Every line of the listing below should be written out exactly.

* Data shown
○ ○ ○ ○

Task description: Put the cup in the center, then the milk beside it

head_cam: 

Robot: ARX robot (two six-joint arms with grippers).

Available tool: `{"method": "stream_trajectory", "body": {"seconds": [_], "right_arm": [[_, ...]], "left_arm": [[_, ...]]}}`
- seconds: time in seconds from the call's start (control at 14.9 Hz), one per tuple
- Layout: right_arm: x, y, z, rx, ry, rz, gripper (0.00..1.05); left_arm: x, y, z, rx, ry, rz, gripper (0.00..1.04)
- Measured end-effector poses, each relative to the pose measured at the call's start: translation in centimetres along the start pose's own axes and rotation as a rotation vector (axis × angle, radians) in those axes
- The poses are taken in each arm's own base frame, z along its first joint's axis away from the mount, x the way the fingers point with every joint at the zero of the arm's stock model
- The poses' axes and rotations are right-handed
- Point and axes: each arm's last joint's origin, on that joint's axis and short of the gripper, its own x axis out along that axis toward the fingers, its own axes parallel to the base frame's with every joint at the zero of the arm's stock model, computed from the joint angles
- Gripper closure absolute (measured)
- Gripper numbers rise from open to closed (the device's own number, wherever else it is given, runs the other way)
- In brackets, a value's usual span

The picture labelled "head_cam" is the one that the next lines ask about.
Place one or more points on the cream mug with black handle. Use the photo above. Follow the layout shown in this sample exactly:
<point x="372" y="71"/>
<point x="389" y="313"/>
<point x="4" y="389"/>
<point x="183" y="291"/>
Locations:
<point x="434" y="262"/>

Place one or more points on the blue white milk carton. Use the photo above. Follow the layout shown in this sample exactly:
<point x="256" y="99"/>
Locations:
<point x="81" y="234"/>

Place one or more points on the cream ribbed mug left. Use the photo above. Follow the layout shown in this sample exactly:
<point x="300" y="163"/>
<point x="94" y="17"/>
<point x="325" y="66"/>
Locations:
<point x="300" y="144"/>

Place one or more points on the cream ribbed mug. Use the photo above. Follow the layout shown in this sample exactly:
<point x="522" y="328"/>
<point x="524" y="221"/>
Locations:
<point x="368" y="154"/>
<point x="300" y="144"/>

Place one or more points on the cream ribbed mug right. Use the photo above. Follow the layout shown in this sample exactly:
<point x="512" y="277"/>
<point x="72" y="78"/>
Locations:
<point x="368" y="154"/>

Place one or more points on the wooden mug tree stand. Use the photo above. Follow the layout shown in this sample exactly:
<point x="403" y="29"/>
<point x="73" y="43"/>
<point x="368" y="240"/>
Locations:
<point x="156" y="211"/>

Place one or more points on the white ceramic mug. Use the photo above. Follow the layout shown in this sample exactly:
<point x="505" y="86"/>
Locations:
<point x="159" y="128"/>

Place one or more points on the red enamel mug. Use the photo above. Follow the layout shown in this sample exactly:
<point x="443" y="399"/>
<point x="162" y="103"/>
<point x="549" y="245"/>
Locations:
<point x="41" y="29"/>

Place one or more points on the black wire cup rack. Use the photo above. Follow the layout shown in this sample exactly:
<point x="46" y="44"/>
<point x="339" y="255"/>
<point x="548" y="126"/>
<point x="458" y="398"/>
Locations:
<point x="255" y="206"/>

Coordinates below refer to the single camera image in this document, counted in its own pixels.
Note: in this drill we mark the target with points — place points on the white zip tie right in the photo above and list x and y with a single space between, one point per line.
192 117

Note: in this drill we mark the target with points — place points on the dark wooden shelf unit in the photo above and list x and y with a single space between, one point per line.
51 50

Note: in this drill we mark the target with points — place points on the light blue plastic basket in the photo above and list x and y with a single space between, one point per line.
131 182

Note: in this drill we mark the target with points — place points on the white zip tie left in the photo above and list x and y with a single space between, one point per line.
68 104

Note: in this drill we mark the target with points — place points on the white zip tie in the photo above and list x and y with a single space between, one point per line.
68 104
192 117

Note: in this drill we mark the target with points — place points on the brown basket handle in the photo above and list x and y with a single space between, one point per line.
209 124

○ ○ ○ ○

* Task output
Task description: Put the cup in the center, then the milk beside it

head_cam: 

Robot: ARX robot (two six-joint arms with grippers).

Available tool: `{"method": "stream_trajectory", "body": {"seconds": [_], "right_arm": [[_, ...]], "left_arm": [[_, ...]]}}`
- seconds: time in seconds from the call's start (control at 14.9 Hz), one per tuple
- Layout: right_arm: x, y, z, rx, ry, rz, gripper (0.00..1.05); left_arm: x, y, z, rx, ry, rz, gripper (0.00..1.04)
- Measured end-effector poses, each relative to the pose measured at the call's start: translation in centimetres along the start pose's own axes and rotation as a rotation vector (axis × angle, radians) in those axes
- The poses are taken in each arm's own base frame, z along its first joint's axis away from the mount, x the way the fingers point with every joint at the zero of the arm's stock model
- The poses' axes and rotations are right-handed
- Point and axes: each arm's last joint's origin, on that joint's axis and short of the gripper, its own x axis out along that axis toward the fingers, its own axes parallel to the base frame's with every joint at the zero of the arm's stock model, computed from the joint angles
- Gripper closure absolute (measured)
- Gripper numbers rise from open to closed (the device's own number, wherever else it is given, runs the other way)
- In brackets, a value's usual span

The picture labelled "head_cam" is the one that the next lines ask about.
Place one or more points on the cream mug with black handle. Use the photo above. Follow the layout shown in this sample exactly:
<point x="372" y="71"/>
<point x="389" y="313"/>
<point x="4" y="389"/>
<point x="183" y="291"/>
Locations:
<point x="434" y="262"/>

Place one or more points on the blue white milk carton. Use the photo above. Follow the layout shown in this sample exactly:
<point x="256" y="99"/>
Locations:
<point x="81" y="234"/>

Place one or more points on the cream ribbed mug left. Use the photo above. Follow the layout shown in this sample exactly:
<point x="300" y="163"/>
<point x="94" y="17"/>
<point x="325" y="66"/>
Locations:
<point x="300" y="144"/>

Place one or more points on the cream ribbed mug. Use the photo above. Follow the layout shown in this sample exactly:
<point x="522" y="328"/>
<point x="524" y="221"/>
Locations:
<point x="368" y="154"/>
<point x="300" y="144"/>

Place one or more points on the cream ribbed mug right. Use the photo above. Follow the layout shown in this sample exactly:
<point x="512" y="277"/>
<point x="72" y="78"/>
Locations:
<point x="368" y="154"/>

Place one or more points on the wooden mug tree stand. Use the photo above. Follow the layout shown in this sample exactly:
<point x="403" y="29"/>
<point x="73" y="43"/>
<point x="368" y="240"/>
Locations:
<point x="156" y="211"/>

Place one or more points on the white ceramic mug. Use the photo above. Follow the layout shown in this sample exactly:
<point x="505" y="86"/>
Locations:
<point x="159" y="128"/>

Place one or more points on the red enamel mug. Use the photo above. Follow the layout shown in this sample exactly:
<point x="443" y="399"/>
<point x="162" y="103"/>
<point x="549" y="245"/>
Locations:
<point x="41" y="29"/>

Place one or more points on the black wire cup rack. Use the photo above. Follow the layout shown in this sample exactly:
<point x="46" y="44"/>
<point x="339" y="255"/>
<point x="548" y="126"/>
<point x="458" y="398"/>
Locations:
<point x="255" y="206"/>

Coordinates below refer to the single camera image in this document, counted in its own pixels.
Note: in this drill we mark the target with points — place points on the white zip tie right in the photo above and list x and y with a single space between, one point per line.
192 117

Note: in this drill we mark the target with points — place points on the dark wooden shelf unit in the photo above and list x and y with a single space between, one point per line.
51 50

Note: in this drill we mark the target with points — place points on the light blue plastic basket in the photo above and list x and y with a single space between, one point per line.
131 182

Note: in this drill we mark the target with points — place points on the white zip tie left in the photo above and list x and y with a single space between, one point per line.
68 104

Note: in this drill we mark the target with points — place points on the white zip tie in the photo above and list x and y with a single space between, one point per line.
68 104
192 117

Note: in this drill we mark the target with points — place points on the brown basket handle in the photo above and list x and y with a single space between, one point per line.
209 124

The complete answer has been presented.